The sweet spot also explains what I observed some time ago—a small stab, or not so small, of fear that can accompany the craving, even if it is only for a chocolate. The fear makes sense if we think of the small child frightened that her most basic needs will not be met.

March 11, 2014
So I can’t prove it, still I think that when we are wanting something (rather than needing it to maintain the bodies that house us), what we are really wanting is not the ding an sich, the thing in itself, the cup of hot chocolate, the new shoes. What we really want is that moment, that inexpressibly lovely sweet spot when the wanting and the satisfaction meet.

That “first moment” experience can continue—though usually with steadily diminishing pleasure—with each sip of hot chocolate, each time we decide to wear the shoes. With sexual experience it is: “want—get,” “want—get,” “want—get” (you can hear it in the urgent, “Here! There! More! Now!”). With technological devices our addictions become so powerful because the instant we want we get—”You want?—Bingo! You get!” “You want?—Bingo!” “You want?—Bingo!” More than with sexual experiences, technology provides those sweet spots immediately, reliably and with the promise to give us these pleasures endlessly. It’s less that technology offers us such wonderful experiences or that we want so many different things—maybe it’s that we want, over and over, our wanting to be met with immediate response.

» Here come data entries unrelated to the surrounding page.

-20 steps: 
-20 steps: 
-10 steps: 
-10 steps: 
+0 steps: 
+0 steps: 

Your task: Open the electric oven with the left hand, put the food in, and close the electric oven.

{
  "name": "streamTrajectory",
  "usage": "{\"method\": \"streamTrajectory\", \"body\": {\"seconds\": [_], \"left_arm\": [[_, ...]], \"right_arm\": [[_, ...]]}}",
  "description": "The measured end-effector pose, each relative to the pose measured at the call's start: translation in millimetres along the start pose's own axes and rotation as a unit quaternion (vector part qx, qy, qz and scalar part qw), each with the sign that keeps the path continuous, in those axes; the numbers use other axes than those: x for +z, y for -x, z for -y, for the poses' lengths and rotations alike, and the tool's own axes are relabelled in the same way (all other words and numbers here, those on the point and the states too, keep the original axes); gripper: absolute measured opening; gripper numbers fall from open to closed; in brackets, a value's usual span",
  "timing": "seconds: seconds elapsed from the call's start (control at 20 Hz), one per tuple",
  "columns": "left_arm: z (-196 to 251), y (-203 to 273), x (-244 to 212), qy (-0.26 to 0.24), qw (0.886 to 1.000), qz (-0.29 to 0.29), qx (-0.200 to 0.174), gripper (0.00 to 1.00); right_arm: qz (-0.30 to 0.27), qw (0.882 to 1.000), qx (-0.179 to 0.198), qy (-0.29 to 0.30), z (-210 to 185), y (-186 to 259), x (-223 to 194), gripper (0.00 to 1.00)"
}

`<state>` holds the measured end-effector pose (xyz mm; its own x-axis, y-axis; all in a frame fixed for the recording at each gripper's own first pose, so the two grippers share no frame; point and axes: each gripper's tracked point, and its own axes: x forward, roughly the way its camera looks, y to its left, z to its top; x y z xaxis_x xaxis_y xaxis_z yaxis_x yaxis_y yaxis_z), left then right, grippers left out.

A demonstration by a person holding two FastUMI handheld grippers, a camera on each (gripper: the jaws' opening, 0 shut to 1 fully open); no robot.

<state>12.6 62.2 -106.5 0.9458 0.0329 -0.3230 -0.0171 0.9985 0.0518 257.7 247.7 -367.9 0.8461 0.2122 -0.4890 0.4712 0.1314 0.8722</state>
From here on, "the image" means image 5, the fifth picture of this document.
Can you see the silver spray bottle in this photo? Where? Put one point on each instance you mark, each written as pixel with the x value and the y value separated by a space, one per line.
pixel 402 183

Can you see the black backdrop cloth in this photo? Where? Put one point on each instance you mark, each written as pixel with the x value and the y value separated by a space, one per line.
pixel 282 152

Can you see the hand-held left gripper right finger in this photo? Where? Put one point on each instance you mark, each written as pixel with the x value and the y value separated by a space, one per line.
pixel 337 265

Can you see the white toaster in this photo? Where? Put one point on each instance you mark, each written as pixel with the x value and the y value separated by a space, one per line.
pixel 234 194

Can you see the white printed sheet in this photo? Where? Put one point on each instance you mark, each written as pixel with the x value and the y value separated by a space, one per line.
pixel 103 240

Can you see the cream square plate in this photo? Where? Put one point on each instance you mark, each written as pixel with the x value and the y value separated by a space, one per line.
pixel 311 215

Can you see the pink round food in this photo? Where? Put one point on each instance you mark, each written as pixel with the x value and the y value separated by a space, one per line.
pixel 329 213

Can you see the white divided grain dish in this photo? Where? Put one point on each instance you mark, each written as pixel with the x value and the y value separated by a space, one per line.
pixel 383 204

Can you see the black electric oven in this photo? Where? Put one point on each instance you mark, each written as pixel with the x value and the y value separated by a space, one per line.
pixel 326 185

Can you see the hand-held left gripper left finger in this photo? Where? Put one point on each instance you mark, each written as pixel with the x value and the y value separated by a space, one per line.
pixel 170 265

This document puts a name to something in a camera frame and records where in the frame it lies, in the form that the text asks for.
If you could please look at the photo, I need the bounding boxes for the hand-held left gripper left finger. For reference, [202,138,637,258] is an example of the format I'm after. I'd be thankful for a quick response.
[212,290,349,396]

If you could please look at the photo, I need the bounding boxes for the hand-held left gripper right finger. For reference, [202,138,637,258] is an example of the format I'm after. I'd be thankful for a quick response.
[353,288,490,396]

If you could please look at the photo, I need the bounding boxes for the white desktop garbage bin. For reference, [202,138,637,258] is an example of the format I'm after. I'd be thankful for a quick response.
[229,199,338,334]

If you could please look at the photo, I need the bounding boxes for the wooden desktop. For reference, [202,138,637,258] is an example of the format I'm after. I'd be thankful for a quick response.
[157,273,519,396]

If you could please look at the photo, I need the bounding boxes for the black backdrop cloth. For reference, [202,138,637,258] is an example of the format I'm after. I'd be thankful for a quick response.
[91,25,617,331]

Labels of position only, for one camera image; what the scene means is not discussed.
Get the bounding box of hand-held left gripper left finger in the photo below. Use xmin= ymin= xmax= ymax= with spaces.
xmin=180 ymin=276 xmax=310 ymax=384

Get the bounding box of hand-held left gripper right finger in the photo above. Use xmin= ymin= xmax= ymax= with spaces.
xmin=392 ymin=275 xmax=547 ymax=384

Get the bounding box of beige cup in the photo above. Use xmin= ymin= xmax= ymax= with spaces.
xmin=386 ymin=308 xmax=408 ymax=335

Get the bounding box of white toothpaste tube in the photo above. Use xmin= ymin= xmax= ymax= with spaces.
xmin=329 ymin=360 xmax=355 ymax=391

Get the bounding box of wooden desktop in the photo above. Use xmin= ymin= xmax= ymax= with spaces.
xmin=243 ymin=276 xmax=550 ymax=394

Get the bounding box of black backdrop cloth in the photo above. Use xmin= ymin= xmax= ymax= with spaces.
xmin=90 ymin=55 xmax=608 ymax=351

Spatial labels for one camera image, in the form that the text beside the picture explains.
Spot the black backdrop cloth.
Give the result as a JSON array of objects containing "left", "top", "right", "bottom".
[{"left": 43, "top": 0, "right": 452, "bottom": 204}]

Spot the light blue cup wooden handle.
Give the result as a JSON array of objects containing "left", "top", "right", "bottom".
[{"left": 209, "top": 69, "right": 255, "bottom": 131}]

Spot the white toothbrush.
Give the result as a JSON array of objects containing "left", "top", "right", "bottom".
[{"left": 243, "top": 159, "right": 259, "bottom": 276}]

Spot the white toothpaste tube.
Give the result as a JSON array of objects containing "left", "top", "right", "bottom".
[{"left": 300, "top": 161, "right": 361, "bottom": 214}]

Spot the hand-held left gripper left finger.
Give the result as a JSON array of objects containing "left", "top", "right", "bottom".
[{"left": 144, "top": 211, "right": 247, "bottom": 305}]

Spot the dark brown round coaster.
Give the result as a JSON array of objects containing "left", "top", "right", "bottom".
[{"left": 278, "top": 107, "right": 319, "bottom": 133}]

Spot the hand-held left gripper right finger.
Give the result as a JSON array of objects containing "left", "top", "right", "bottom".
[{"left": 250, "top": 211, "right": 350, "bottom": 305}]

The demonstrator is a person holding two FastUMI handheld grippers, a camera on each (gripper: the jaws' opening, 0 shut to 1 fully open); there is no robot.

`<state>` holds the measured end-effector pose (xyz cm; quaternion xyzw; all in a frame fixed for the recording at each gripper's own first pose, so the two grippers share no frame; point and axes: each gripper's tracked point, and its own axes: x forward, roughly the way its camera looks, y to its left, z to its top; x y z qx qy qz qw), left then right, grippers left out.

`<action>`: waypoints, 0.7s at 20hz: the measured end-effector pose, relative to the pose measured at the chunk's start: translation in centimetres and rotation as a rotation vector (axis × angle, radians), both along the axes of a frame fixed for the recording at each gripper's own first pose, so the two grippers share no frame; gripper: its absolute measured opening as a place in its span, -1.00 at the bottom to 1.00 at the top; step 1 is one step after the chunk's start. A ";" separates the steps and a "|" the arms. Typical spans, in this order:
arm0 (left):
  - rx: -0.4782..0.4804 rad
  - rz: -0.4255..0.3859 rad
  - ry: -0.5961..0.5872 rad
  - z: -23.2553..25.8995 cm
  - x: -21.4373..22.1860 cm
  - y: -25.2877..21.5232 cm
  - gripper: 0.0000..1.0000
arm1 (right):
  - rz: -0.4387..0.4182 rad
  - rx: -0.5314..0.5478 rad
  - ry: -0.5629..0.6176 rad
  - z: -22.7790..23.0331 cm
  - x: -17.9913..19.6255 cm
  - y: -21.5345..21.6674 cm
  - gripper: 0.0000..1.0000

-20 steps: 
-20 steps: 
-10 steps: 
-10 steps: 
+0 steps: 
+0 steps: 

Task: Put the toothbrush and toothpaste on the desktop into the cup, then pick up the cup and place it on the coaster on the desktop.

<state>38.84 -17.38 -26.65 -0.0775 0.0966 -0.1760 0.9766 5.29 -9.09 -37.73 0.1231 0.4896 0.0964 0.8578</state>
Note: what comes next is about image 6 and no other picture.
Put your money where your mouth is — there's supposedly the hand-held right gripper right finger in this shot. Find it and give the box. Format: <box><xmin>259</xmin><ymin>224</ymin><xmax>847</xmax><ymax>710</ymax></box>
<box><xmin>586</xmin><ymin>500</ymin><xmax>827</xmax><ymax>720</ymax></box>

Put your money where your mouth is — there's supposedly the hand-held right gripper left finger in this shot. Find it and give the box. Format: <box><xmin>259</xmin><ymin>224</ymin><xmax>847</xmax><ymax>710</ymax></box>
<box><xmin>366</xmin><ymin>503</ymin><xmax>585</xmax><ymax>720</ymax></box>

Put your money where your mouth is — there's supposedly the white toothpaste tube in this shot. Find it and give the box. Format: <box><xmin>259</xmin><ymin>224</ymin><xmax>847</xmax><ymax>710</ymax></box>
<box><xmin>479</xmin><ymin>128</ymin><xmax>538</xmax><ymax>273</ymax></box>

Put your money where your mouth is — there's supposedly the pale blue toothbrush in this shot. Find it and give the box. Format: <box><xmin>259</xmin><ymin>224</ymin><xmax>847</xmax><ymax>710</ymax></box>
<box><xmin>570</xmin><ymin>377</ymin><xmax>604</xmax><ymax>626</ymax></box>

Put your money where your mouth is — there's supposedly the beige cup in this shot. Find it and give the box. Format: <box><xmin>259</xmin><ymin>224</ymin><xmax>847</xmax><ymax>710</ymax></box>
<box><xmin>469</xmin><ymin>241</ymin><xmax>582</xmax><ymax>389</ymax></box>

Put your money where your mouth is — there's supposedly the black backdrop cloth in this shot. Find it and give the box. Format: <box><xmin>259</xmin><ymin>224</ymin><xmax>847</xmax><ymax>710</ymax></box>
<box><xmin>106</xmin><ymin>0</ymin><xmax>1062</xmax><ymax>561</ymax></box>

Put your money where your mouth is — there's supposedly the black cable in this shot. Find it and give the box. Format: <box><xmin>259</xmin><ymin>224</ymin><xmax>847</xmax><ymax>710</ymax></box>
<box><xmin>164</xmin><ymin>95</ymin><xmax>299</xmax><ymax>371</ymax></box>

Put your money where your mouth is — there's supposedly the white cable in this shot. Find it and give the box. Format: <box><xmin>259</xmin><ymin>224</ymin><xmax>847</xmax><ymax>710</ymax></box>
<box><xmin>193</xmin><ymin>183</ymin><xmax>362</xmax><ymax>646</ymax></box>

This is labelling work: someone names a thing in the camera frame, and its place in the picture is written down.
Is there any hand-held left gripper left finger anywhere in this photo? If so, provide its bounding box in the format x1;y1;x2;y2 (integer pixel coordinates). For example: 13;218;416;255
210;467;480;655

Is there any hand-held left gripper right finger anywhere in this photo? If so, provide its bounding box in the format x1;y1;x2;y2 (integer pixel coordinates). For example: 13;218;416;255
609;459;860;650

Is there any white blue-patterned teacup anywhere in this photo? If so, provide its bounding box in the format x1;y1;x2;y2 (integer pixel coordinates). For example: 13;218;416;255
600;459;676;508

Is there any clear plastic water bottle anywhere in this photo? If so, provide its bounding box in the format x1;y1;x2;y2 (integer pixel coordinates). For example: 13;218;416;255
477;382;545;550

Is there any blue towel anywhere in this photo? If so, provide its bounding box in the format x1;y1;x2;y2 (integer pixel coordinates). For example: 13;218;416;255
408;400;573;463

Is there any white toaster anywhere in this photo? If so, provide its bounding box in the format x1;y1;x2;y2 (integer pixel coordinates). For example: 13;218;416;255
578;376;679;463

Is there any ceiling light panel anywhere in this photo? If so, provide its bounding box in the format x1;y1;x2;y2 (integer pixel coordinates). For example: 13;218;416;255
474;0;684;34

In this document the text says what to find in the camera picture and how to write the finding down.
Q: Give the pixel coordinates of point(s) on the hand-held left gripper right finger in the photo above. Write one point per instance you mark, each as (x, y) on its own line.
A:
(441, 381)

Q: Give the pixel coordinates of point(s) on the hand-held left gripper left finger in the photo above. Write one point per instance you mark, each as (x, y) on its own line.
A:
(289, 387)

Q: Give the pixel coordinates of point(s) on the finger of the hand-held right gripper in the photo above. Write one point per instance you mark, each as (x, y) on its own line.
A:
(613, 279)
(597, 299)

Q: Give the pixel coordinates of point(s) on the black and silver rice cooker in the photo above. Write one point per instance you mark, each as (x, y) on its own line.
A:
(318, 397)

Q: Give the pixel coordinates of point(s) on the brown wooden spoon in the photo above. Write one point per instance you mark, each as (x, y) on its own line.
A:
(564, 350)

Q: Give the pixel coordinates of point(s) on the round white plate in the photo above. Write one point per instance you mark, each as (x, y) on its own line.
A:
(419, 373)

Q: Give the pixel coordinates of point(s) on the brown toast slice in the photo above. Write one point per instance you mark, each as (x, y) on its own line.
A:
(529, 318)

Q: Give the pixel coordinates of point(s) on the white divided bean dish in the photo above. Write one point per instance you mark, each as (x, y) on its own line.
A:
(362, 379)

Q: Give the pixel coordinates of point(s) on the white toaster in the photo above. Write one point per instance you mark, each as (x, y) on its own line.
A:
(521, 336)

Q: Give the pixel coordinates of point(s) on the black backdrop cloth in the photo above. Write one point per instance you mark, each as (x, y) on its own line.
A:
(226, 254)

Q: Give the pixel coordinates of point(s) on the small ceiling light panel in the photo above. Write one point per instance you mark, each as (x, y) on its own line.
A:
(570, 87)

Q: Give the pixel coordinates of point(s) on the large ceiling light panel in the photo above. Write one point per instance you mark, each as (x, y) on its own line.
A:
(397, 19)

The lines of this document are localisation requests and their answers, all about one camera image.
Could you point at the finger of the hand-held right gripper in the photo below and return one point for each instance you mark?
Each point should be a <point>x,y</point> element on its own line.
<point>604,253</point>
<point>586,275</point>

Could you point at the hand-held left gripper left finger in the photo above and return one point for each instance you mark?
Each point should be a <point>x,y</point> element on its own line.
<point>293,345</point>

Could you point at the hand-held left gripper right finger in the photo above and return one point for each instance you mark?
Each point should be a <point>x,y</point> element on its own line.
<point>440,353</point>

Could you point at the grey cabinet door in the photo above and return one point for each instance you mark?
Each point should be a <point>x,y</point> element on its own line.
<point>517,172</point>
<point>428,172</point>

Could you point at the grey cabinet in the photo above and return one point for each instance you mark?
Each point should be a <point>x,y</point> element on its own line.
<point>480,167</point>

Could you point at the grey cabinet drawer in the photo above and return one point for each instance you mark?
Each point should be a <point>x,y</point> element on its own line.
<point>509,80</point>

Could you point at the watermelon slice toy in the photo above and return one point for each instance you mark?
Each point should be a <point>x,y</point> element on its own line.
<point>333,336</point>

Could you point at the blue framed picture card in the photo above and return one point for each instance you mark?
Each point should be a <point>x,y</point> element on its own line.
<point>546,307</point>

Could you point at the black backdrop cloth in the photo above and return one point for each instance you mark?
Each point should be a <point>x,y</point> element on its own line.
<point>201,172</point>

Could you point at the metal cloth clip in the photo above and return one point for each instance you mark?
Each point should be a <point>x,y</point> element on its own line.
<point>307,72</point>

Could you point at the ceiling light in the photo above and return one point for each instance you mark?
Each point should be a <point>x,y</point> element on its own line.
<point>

What is so especially powerful about wanting—this is my notion—is that the sweet spot sends an important message to our Little One, not that life is full of pleasure, rather that when we need something—the breast originally of course—our need will be met. Our unmet needs of childhood make us adult wanters—of hot chocolate, shoes, sexual thrills, information or connection, whiskey, heroin. We long to repeat, not so much a static pleasure but that first moment of the child’s bliss.

LATER
This may be why people often say that they eat less when they eat truly mindfully—each taste satisfies the sweet spot and lessens our child’s hunger to be reassured.